The aim of our study is to provide robust evidence on the efficiency and cost-effectiveness of an intense 3 year mass media campaign focused on family planning. Development Media International will implement the mass media campaign in conjunction with community radio stations in Burkina Faso. Out of 16 community radio stations, 8 will be randomly selected to receive the media campaign, and the other 8 will be left as control. The radio stations are selected in a way to prevent overlap between coverage areas, and to have different local languages through which the campaign will be diffused, therefore limiting "leakages" between the treatment to the control groups. The campaign will diffuse messages about the financial and health benefits of family planning, and information on the different types, sources, advantages, and disadvantages of different contraceptive methods.
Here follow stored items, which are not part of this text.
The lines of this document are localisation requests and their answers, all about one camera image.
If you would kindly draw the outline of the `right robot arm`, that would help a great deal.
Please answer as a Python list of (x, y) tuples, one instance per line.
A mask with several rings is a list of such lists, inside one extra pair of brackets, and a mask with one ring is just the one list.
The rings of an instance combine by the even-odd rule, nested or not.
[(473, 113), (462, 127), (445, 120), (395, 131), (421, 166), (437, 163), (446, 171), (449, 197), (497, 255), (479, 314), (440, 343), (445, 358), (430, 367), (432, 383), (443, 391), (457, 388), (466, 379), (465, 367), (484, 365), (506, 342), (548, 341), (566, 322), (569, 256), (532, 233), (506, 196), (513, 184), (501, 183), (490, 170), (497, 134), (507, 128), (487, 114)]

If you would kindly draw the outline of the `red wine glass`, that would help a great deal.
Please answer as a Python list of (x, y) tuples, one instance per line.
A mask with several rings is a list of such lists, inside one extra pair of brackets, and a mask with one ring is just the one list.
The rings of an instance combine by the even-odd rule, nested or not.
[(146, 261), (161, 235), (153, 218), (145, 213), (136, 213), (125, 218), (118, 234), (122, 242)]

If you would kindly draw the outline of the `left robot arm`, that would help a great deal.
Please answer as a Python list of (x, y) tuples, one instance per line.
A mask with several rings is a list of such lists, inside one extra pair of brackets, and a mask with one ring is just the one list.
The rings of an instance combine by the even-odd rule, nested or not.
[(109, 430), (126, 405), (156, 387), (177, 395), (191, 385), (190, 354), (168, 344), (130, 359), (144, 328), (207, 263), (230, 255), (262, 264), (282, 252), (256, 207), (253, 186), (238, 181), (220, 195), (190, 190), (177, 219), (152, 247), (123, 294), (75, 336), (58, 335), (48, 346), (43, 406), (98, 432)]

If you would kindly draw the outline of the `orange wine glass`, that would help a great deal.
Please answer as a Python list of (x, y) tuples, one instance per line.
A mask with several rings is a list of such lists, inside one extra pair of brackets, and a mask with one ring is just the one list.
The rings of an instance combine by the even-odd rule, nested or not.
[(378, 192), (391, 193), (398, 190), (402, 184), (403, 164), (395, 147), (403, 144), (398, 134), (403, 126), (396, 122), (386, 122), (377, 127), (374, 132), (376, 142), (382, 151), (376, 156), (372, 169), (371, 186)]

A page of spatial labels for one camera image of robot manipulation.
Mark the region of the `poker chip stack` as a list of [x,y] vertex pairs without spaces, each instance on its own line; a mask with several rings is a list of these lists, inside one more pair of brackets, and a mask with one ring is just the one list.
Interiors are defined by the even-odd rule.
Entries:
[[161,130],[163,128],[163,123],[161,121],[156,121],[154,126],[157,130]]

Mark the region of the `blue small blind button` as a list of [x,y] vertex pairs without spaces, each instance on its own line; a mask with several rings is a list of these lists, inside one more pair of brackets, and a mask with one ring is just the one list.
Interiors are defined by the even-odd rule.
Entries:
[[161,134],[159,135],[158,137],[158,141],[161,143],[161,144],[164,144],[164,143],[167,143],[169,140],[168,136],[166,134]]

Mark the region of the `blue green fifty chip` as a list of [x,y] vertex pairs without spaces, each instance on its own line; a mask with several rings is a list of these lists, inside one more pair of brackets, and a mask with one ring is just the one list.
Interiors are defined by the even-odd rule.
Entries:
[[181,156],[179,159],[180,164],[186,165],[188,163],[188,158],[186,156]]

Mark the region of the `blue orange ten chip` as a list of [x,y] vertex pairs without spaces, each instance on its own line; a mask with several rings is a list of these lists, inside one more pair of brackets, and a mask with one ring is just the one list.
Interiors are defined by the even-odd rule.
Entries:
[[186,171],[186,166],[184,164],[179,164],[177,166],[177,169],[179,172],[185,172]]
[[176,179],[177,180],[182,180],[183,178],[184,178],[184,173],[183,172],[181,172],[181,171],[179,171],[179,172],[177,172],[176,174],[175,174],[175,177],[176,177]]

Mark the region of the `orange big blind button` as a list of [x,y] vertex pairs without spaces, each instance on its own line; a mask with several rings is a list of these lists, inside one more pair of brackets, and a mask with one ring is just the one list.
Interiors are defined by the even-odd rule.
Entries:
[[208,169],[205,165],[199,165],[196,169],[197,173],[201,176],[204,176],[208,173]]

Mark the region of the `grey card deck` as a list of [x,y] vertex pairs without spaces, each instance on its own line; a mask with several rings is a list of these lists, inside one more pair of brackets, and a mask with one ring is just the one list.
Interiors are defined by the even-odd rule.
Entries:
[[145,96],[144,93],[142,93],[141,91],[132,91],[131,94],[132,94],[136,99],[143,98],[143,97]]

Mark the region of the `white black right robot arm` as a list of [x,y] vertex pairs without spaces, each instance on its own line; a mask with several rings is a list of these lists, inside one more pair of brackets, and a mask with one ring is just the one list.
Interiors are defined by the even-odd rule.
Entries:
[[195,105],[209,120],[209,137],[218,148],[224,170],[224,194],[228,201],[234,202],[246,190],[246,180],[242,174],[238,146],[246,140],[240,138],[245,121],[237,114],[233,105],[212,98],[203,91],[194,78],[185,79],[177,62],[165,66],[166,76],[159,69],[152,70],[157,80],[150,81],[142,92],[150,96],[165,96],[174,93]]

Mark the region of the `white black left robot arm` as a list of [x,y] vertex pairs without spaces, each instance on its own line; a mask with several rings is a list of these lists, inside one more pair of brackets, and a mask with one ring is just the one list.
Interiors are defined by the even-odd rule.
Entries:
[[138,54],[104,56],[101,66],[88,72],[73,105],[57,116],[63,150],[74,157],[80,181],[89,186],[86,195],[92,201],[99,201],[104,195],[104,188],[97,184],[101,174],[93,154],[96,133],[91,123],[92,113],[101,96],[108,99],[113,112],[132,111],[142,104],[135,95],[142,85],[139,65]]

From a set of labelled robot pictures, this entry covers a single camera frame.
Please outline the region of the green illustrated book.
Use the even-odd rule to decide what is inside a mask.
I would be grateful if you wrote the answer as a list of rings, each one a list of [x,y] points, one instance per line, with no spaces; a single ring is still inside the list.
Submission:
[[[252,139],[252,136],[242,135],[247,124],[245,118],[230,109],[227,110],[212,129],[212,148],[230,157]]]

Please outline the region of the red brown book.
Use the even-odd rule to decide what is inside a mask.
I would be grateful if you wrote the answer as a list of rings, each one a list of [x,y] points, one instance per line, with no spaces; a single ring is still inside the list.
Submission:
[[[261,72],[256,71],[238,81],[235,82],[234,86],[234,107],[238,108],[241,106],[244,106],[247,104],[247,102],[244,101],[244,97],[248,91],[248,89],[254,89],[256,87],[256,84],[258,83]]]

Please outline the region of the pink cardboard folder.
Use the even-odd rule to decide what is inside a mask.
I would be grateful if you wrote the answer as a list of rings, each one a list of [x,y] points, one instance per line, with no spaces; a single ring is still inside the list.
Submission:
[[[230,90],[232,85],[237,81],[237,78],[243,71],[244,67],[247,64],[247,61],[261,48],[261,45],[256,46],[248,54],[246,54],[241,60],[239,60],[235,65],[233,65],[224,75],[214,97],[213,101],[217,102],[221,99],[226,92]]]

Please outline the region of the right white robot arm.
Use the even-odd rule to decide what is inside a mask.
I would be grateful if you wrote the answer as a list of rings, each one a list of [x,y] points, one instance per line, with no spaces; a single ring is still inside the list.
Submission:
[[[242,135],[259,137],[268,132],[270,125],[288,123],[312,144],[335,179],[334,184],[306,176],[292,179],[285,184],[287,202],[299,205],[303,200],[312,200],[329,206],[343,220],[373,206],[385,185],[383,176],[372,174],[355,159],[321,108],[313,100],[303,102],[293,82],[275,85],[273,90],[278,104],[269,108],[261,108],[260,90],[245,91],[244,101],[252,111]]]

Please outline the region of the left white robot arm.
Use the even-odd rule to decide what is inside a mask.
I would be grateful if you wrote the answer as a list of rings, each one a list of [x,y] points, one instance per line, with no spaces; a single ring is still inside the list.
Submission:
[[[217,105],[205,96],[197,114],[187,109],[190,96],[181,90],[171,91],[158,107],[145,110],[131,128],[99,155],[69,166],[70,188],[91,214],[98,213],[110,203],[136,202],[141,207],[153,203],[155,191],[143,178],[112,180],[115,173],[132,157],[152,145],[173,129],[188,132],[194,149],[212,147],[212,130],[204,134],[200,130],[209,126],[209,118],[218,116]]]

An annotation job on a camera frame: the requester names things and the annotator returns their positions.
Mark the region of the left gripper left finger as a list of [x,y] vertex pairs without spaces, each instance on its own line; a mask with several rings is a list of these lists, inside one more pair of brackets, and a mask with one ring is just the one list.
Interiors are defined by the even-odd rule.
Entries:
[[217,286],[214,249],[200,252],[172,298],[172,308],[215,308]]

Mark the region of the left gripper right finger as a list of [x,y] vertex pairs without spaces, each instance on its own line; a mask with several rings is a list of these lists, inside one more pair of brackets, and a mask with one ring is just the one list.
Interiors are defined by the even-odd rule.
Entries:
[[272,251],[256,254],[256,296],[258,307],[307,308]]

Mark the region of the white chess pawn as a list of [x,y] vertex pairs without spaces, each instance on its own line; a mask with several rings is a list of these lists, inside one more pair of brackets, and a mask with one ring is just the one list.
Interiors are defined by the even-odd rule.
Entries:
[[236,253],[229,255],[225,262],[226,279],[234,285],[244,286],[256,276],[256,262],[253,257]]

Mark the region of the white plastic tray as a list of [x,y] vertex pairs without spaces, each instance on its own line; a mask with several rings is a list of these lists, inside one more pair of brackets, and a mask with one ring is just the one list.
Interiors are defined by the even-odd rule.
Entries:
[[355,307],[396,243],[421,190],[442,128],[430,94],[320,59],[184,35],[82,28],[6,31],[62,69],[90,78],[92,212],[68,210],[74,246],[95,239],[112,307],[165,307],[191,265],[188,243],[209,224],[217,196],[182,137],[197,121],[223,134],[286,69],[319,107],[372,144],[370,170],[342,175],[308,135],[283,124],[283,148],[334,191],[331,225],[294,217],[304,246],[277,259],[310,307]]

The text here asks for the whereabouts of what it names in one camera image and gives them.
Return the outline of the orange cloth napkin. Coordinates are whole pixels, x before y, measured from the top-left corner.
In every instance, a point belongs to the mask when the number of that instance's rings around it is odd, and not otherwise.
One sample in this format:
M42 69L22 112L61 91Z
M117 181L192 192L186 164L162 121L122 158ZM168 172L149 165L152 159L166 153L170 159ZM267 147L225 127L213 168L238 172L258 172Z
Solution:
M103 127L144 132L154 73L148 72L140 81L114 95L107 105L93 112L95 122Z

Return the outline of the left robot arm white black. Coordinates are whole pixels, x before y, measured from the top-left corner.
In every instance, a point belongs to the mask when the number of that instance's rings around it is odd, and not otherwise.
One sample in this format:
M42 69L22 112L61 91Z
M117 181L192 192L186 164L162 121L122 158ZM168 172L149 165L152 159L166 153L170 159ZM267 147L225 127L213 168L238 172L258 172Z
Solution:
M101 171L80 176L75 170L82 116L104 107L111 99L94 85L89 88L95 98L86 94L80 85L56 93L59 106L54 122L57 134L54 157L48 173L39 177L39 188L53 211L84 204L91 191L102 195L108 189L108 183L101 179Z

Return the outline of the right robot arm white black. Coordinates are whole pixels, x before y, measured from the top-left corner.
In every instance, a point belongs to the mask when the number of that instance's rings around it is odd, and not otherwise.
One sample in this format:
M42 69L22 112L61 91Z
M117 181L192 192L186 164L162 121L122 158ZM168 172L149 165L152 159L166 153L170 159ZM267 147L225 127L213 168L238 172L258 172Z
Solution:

The study will target women at the age of reproduction to measure the effect of the intervention on mCPR, perceptions of family planning, contraception-related behavior, and general gender norms.
External Link(s)
Registration Citation
Citation
Glennerster, Rachel, Joanna Murray and Victor Pouliquen. 2015. "Evaluation of a Mass Media Family Planning Campaign on the Uptake of Modern Contraceptive Methods in Burkina Faso ." AEA RCT Registry. December 22. https://doi.org/10.1257/rct.892-1.0.
Former Citation
Glennerster, Rachel et al. 2015. "Evaluation of a Mass Media Family Planning Campaign on the Uptake of Modern Contraceptive Methods in Burkina Faso ." AEA RCT Registry. December 22. http://www.socialscienceregistry.org/trials/892/history/6445.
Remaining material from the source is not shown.